The analysis of the green tea extract using liquid chromatography–mass spectrometry (LC-MS) revealed the presence of multiple compounds, primarily polyphenolic catechisms, the main contributor to the antimicrobial activity of green tea. The most abundant among the catechisms found in the green tea extract was epicatechin gallate (ECG) with the chemical formula C22H18O10 and m/w of 442, followed by epigallocatechin gallate (EGCG) with the chemical formula C22H18O11 and m/w of 459 (Figure 1 and Figure S1). FTIR absorbance was also measured using a Fourier transform infrared spectrophotometer showing the characteristic bands (Figure S2).

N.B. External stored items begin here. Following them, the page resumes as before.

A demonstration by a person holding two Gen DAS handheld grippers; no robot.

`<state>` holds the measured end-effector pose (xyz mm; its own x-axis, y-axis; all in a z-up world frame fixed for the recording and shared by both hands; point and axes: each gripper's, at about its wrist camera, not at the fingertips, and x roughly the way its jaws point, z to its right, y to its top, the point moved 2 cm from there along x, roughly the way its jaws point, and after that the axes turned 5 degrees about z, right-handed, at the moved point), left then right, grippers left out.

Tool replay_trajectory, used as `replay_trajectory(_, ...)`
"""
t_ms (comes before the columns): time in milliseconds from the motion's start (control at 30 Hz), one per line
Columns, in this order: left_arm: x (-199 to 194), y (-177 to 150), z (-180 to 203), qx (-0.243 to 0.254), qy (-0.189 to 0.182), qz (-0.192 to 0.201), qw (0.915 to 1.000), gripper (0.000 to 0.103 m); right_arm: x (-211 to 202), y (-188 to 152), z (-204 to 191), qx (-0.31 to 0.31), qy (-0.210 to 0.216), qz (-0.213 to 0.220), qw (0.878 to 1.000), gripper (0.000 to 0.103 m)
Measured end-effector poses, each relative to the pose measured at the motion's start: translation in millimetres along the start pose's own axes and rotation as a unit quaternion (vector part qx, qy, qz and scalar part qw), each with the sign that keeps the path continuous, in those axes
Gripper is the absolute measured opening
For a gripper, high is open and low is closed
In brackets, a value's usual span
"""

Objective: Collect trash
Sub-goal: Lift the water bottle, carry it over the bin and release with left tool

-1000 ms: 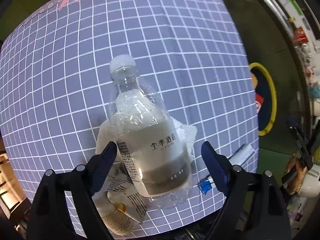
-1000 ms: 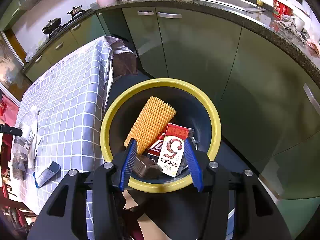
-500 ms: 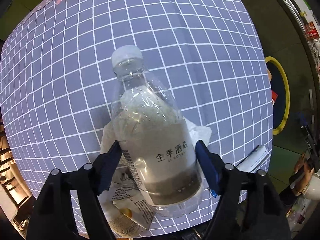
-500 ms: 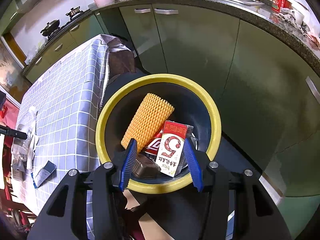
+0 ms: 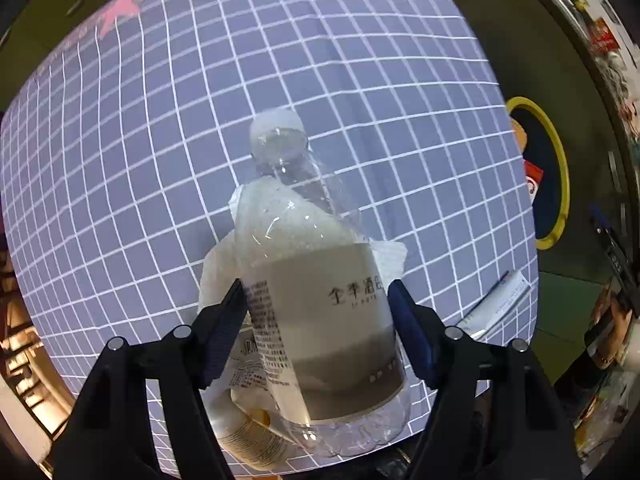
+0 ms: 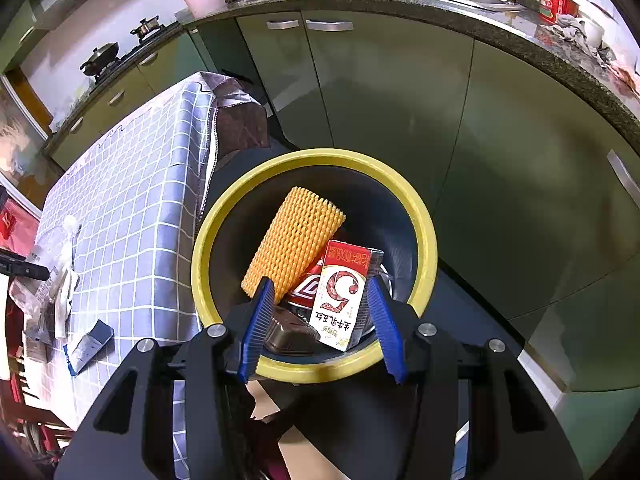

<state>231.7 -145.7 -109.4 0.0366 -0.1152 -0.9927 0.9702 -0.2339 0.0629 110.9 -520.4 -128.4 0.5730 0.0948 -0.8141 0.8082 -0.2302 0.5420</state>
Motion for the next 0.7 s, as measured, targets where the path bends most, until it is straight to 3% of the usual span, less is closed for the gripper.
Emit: replay_trajectory(700, -48.8, -2.1, 1.1, 0.040, 0.015, 0.041, 0.9982, 0.064, -0.2, -3.0, -0.8, 0.001, 0.003, -0.002, 1.000, 0.049)
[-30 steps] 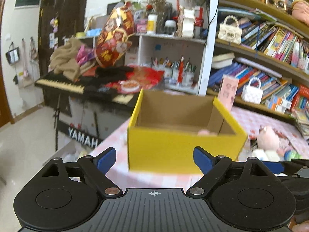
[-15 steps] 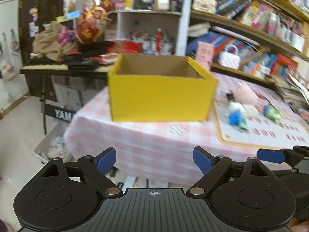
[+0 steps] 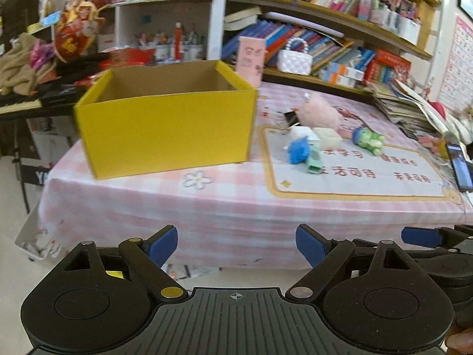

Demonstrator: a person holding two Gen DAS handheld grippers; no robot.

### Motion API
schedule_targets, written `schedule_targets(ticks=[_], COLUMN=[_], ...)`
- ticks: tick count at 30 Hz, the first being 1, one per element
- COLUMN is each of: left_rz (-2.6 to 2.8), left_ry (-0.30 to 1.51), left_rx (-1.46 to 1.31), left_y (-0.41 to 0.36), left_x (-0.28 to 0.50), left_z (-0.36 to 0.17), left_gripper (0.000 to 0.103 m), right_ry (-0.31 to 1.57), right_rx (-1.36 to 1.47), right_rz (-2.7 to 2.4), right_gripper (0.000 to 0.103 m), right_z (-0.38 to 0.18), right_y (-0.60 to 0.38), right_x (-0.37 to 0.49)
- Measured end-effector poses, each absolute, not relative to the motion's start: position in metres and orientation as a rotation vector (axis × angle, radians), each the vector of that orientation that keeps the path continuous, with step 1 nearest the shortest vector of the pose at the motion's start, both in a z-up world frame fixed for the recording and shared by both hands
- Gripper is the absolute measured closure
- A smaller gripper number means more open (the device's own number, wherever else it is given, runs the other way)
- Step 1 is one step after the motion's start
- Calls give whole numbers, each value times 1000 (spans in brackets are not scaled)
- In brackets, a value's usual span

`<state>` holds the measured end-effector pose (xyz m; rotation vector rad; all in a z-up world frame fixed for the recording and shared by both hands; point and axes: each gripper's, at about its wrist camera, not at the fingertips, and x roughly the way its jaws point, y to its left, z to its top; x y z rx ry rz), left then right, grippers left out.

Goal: Organize objects
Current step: 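Move both open tools back toward the remaining toys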

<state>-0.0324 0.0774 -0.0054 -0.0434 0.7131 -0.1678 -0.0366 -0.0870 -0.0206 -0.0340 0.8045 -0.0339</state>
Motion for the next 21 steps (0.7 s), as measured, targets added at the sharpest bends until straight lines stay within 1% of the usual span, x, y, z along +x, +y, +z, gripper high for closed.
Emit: schedule_targets(ticks=[10, 21], left_rz=[-250, -259], left_ry=[723, 741], left_rx=[-27, -12], left_y=[22, -36], left_x=[-3, 32], left_z=[-6, -10], left_gripper=[14, 14], right_ry=[823, 868], right_rx=[-6, 34], right_rz=[-145, -151], right_gripper=[36, 36], right_z=[-21, -27], right_y=[-146, -209], right_x=[-21, 17])
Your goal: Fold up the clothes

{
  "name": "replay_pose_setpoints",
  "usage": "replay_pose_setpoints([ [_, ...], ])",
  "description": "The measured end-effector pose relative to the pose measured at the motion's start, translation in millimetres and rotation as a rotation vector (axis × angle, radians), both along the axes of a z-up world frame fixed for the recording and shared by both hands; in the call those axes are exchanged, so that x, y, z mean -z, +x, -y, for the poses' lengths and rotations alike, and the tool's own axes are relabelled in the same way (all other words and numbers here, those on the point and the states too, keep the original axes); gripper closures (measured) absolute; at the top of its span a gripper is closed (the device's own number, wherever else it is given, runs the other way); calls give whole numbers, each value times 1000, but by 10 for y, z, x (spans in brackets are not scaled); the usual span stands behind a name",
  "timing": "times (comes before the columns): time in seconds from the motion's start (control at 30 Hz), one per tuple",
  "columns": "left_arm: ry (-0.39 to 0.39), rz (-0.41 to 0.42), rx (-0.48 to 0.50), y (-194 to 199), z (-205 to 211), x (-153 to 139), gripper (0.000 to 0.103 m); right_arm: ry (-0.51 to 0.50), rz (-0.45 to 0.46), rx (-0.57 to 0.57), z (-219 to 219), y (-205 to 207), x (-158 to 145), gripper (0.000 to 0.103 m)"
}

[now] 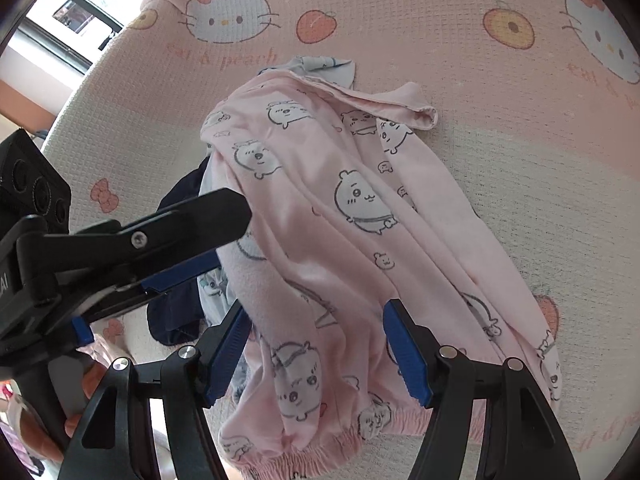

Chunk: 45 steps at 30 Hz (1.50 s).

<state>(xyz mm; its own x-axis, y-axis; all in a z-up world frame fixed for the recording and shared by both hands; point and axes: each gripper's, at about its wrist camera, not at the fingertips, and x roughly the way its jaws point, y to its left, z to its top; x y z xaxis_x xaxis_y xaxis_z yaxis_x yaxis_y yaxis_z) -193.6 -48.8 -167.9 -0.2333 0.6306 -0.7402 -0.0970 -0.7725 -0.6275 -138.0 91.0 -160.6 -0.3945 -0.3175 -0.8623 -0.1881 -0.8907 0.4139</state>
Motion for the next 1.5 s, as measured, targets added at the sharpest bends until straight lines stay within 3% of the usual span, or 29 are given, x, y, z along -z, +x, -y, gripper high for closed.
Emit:
replay_pose_setpoints([
  [0.13,7,13,-6,-36,-41,97,47,-34,-7,10,-60,-11,43,67],
  [0.17,9,13,-10,-36,-50,108,51,-36,-14,0,-64,-4,50,88],
  [0.27,-3,11,-13,-40,-80,142,55,-23,-39,-29,-63,23,43,93],
  [0.43,-30,-7,-7,-13,-107,158,55,48,-55,-56,-33,68,-44,94],
  [0.63,12,37,-37,-84,-48,155,55,93,-15,-17,-151,132,-29,94],
  [1.13,-43,92,-70,-401,-211,174,53,24,72,115,-543,289,162,94],
  [1.4,-5,69,-155,-498,-174,205,54,-9,59,134,-565,357,223,94],
  [1.43,-3,63,-164,-509,-175,210,60,-12,53,135,-583,386,220,93],
  [1.47,-8,52,-160,-510,-184,201,74,-13,46,133,-587,378,216,91],
  [1.5,-13,40,-157,-510,-194,193,78,-8,42,141,-596,370,210,79],
])
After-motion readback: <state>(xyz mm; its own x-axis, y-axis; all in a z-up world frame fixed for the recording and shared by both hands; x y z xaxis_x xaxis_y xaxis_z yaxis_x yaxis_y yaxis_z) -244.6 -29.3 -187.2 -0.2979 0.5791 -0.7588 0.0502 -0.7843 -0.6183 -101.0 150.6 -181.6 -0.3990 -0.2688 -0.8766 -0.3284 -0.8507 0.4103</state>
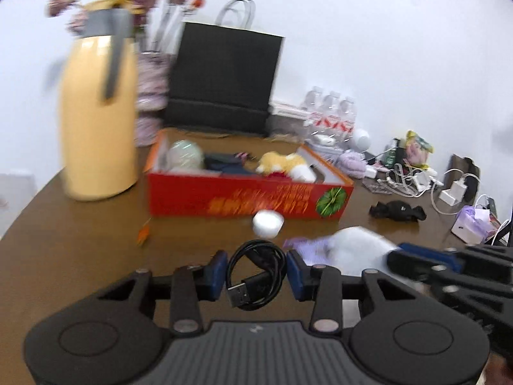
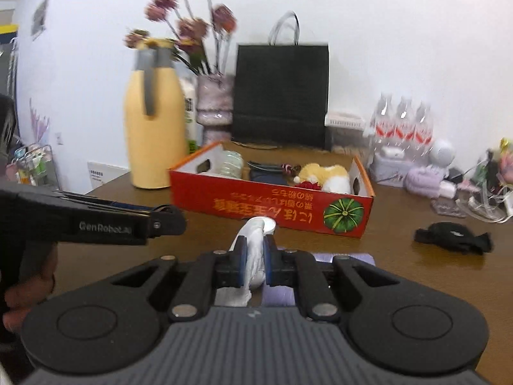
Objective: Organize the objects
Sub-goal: 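Grasp the white cloth with right tool while left tool grasps the black USB cable, then carry the cloth and black cable into the box and release both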
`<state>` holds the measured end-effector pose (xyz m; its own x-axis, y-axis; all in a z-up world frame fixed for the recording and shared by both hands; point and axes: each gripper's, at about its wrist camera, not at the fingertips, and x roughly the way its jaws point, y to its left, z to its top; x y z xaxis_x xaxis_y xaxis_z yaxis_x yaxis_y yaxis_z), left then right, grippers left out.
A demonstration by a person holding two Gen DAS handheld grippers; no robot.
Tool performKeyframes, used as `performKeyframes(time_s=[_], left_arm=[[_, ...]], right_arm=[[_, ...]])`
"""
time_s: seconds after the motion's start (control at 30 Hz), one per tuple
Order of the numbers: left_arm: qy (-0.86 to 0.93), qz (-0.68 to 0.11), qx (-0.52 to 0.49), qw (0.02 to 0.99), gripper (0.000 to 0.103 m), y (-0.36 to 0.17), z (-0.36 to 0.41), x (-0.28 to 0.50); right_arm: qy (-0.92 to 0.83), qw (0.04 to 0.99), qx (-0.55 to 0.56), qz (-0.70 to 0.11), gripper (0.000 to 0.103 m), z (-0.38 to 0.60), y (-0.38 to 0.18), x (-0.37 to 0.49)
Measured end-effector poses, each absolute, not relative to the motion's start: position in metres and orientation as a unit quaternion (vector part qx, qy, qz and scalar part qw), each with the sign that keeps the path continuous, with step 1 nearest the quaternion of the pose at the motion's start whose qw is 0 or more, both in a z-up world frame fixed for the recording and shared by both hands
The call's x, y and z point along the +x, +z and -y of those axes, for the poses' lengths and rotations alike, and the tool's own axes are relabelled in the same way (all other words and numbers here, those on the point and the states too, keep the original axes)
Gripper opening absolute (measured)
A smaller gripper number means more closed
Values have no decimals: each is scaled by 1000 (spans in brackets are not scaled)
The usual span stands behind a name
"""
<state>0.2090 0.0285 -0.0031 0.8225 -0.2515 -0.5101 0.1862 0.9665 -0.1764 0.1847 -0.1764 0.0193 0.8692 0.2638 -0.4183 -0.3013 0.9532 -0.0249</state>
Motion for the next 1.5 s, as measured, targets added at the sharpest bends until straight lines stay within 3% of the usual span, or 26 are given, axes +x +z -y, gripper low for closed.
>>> performKeyframes(time_s=[0.2, 0.4, 0.77, 0.97, 1.1, 1.23, 1.4, 1.5], left_arm=[[-107, -323, -88, 936, 39, -12, -38, 140], [-107, -298, -66, 946, 39, -2, -29, 104], [-99, -301, -60, 947, 38, -3, -32, 125], [-119, -264, -42, 956, 38, 17, -40, 187], [-130, -241, -22, 962, 38, 46, -46, 265], [-134, -266, -7, 955, 38, 65, -44, 365], [-104, -309, 18, 945, 39, 49, -30, 478], [-36, -352, 20, 935, 40, 19, -28, 526]], right_arm=[[152, 960, -35, -231, 11, 190, 23, 115], [145, 957, -23, -249, 11, 192, 12, 82], [123, 960, -20, -252, 11, 201, 8, 94], [147, 961, -9, -234, 11, 206, 33, 132], [160, 968, -22, -190, 11, 208, 68, 187], [171, 972, -26, -161, 11, 200, 99, 274], [154, 969, -9, -192, 11, 177, 92, 393], [126, 957, 50, -256, 11, 169, 65, 458]])
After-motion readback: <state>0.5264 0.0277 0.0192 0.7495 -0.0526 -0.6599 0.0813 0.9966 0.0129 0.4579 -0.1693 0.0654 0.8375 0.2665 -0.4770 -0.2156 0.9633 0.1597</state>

2.2. XRD Analysis of the Green Tea Extract

In this analysis, we used a Shimadzu X-ray diffractometer, 7000, Q30545200239 (SHIMADZU, Tokyo, Japan). The XRD data of green tea samples were obtained from a Shimadzu powder diffractometer with Ni filter CuKα λ = 1.5406 Å radiation and a scan speed of 0.2°/min in the 10°, £ 2θ£ 80° range at room temperature. The crystalline phases were identified by comparing the diffraction patterns with those of the standard powder XRD files (JCPDS (Joint Committee on Powder Diffraction Standards) and COD (Crystallographic Open Database)).
From the analysis of the X-ray diffraction pattern, it was found that green tea contains polyphenol (COD: 96-721-1989, COD: 96-221-9197, COD: 96-402-9823, and COD: 96-221-2711) [17,18,19,20]; catechin (C) (COD: 96-410-1989) [21]; epigallocatechin gallate (EGCG) (COD: 96-155-1602) [22]; epicatechin gallate (ECG) (COD: 96-402-9823) [19]; and gallocatechin (GC) (COD: 96-722-3915) [23] groups. Figure S1 shows these compounds in green tea as molecular configurations. Based on the X-ray diffraction pattern, it also contains some minerals such as caffeine (COD: 96-705-0548, COD: 96-210-0203, COD: 96-705-0551, and COD: 96-221-9224) [24,25,26]; vitamin C (COD: 96-230-0647) [27] and vitamin K (COD: 96-900-8541) [28]; Ca (COD: 96-901-2731) [28]; P (COD: 96-151-2530) [29]; Mn (COD: 96-151-2521) [30]; Zn (COD: 96-151-2554) [31]; and S (COD: 96-901-4402) [32]. Figure 2 shows the X-ray diffraction pattern of green tea.
As can be seen from Figure 2, for the polyphenol group, 15.918°, 20.370°, 23.343°, 23.974°, 25.145°, and 26.858° Bragg diffraction angles (002), (200), (51-3), (003), (103), and (202) correspond to the hkl Miller indices, respectively. The (020) hkl Miller indices correspond to the 16,158° Bragg angle for catechin, and (002) hkl Miller indices correspond to the 15,918° Bragg angle for epigallocatechin gallate. It is seen from Figure S2 that the diffraction peaks of polyphenol, catechin, epigallocatechin gallate, epicatechin gallate, and gallocatechin groups overlap with each other. All of these groups are subgroups belonging to the same family, and the overlapping of diffraction patterns is expected. The results of the analysis reveal that green tea contains polyphenols at a percentage of 48.6%. This is in line with other studies reporting that 40% of green tea contains polyphenols [33,34]. In addition, as determined from Figure S2 and the data cards given above, green tea was also found to contain caffeine; vitamins C and K; and Ca, P, Mn, Zn, and S minerals (Figure 2).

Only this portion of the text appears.